Ver a Nicole Kidman como réplica psicotrónica de Cruella De Vil, no es la única razón que esgrime como reclamo este filme sobre un oso parlanchín. Paul King, director y coguionista, con el argumento que creó Michael Bond en 1958, en torno a un oso del Perú profundo -(re)bautizado en Londres como Paddington-, se reinventa casi todo. Respeta el espíritu pero cambia el crono, a medio camino entre la física cuántica y la destreza de un trilero, renueva la letra y ubica su hazaña en el Londres turístico y monumental del siglo XXI.

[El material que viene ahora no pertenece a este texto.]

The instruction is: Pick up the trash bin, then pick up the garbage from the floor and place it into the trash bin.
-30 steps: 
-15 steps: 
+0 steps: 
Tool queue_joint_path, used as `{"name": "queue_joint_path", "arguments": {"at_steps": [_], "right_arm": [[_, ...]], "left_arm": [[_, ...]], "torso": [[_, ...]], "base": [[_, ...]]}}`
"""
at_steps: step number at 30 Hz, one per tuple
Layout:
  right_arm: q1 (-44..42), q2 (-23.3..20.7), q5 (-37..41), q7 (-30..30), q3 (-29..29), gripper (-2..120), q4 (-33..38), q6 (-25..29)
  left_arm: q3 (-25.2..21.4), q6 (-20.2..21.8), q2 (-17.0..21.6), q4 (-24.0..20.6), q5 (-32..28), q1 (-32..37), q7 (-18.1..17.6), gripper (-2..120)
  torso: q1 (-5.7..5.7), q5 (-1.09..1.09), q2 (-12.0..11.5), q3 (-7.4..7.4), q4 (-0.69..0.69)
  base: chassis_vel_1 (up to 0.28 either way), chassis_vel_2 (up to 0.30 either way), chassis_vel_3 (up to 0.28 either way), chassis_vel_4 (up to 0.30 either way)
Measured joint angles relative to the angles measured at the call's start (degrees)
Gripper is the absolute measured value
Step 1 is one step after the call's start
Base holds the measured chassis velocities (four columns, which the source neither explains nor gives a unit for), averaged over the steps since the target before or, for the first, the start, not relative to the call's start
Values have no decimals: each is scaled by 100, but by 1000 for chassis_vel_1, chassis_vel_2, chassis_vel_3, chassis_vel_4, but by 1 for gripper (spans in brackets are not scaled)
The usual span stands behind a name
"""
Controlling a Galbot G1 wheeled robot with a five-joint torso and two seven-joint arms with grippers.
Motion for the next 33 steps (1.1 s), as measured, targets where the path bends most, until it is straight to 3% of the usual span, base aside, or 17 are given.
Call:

Más de cincuenta años contemplan la pertinencia y el carisma de Paddington. Desde su nacimiento, millones de libros vendidos proclaman su interés, más de treinta idiomas han impreso sus relatos, decenas de aventuras le han hecho crecer, adaptaciones televisivas lo han internacionalizado y juguetes, juguete era, alimentan una osofilia a la que los británicos se someten con sospechosa pulsión.
En la Inglaterra que todavía no conocía a los Beatles, una sociedad perpleja por los estremecimientos de la pobreza y el desmoronamiento del Imperio, Bond se inventó un relato para ilustrar un juguete. Un divertimento pueril en torno a un oso de peluche. Su éxito inicial, en aquel tiempo de sombras y tedio, podía entenderse. Su vigencia actual parece hoy un misterio.
Después de varios años de anunciar el proyecto, con bajas tan twitteadas como la desaparición de Colin Firth -iba a ser la voz de Paddington-, King ha resuelto el encargo con una mezcla entre el vigor del Delicatessen (1991) de Marc Caro y Jean-Pierre Jeunet y la blancura infantil del Disney más inocuo. El resultado, un filme de guión simple, realización ágil y personajes de vocación popular que aspira a divertir a los espectadores más pequeños. La tecnología digital hace fácil lo que antes era imposible y Paddington se levanta aquí y en este filme, como un hiperbólico paradigma de la aceptación del emigrante, del respeto al que es distinto. Una buena causa para un filme que asume la razón aleccionadora para la que fue concebido.